Martin Frost has spent the last few years writing a novel and he needs a break. His friends Jack and Anne Restau have gone on a trip and have offered him their country house. But in the middle of the silence an idea begins to spin in his head and Martin begins to write. It will not be a long story and he will stay with his friends until it is finished. He wakes up the next day to a half-naked girl in his bed who says her name is Claire, who is Anne's niece, apologizes and is finally accepted by Martin.

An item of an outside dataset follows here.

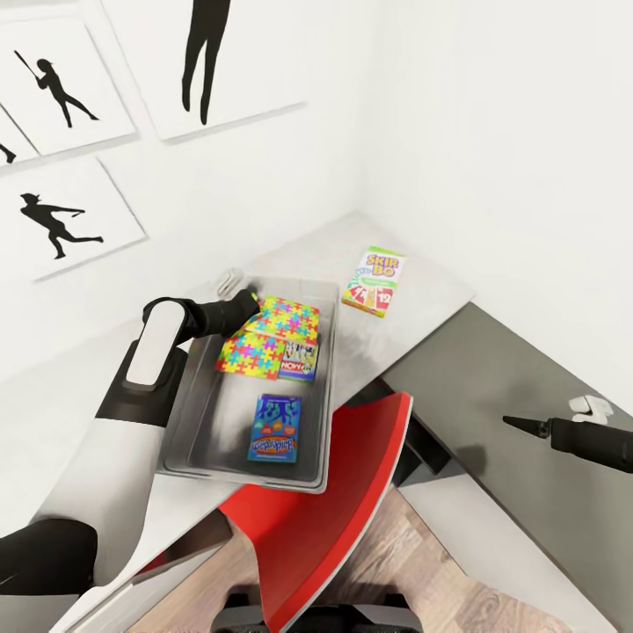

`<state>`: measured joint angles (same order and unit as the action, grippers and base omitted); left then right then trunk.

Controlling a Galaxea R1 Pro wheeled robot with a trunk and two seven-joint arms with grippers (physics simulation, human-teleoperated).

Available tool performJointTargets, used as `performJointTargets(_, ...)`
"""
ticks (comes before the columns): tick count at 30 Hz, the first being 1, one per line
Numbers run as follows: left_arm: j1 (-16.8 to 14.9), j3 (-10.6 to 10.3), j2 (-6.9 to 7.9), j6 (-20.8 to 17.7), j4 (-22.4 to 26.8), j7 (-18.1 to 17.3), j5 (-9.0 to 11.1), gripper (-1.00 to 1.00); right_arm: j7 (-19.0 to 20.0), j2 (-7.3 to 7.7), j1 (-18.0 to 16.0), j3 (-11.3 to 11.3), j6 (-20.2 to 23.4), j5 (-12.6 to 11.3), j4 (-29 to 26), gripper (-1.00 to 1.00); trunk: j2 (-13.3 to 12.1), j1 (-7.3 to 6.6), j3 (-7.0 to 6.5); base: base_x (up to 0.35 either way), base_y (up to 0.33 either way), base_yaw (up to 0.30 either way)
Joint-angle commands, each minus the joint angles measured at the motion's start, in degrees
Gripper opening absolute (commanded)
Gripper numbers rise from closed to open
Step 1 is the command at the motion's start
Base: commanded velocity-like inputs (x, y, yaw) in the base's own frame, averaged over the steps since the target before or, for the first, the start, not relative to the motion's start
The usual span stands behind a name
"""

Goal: Put all the toys in the child's room - the three board games (two on the bed and one on the table), the two jigsaw puzzles on the table, and the tennis ball on the table - inside the toy box on the table in the child's room.

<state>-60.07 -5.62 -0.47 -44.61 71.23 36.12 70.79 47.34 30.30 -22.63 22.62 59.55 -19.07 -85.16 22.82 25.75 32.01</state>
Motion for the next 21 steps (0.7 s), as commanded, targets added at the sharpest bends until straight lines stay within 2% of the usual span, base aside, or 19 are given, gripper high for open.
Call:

But the story he's writing and the desire for Claire grow at the same time. And when the writing of the story comes to an end, the mysterious and carnal Claire - the Restau do not have nieces - begins to fall ill ... Martin Frost's inner life has a complicated history. At first it was a thirty minute script.

The project ran aground. It then became one of the last films of Hector Mann, the protagonist of The Book of Illusions. And now it's this movie script that Paul Auster has written and directed. «His characters are tireless inquisitors and when they do not travel the world, they embark on an inner journey. But always the odyssey, immense or insignificant, is at the center of his work ”(Garan Holcombe, California Literary Review).